But more closures yet to come

Charlotte Booth

Charlotte Booth


01635 886637

33-3013D Newbury Train station

THE train line between Pewsey and Theale will reopen on Sunday after being closed for the past three weeks. 

Commuters have had to find alternative ways to travel while Network Rail carried out the latest phase of work ahead of electrification.

But this is not the end of their misery, as the route will be closed again from Tuesday, August 28, until Thursday, August 30, while further three-day closures are expected in October and November. 

In total, the Newbury to Reading route will experience 27 days closure over the summer.
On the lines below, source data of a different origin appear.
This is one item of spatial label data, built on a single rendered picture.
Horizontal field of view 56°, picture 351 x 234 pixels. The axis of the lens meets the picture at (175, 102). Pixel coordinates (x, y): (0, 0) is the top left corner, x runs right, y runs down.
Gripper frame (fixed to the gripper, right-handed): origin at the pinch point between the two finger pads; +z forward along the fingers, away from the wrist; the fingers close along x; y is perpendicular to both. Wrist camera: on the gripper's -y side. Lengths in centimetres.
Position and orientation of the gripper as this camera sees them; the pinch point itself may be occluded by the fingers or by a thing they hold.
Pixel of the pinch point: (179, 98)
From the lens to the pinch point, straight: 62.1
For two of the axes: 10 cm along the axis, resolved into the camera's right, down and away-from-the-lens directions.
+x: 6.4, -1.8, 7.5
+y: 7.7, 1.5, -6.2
The upgrade work will allow Great Western Railway (GWR) to run new Electrostar trains and IETs – formally called Intercity Express Trains – direct between Newbury and the capital.

As well as commissioning the overhead electric lines, Network Rail will complete track renewal, ballast work and general maintenance works.

GWR managing director Mark Hopwood said: “With the completion of electrification work, we will be able to run brand-new electric and bi-mode IETs to Newbury, supporting the local economy with more train seats, more comfortable and more frequent journeys.”

Each IET will offer up to 24 per cent more seats than the high-speed train it replaces, which will see more than 4,500 extra seats every day between Newbury and London Paddington from early 2019.

The new electric trains will replace older diesel stock operating between Newbury and London Paddington and a wider timetable is set to accompany the increased seat availability.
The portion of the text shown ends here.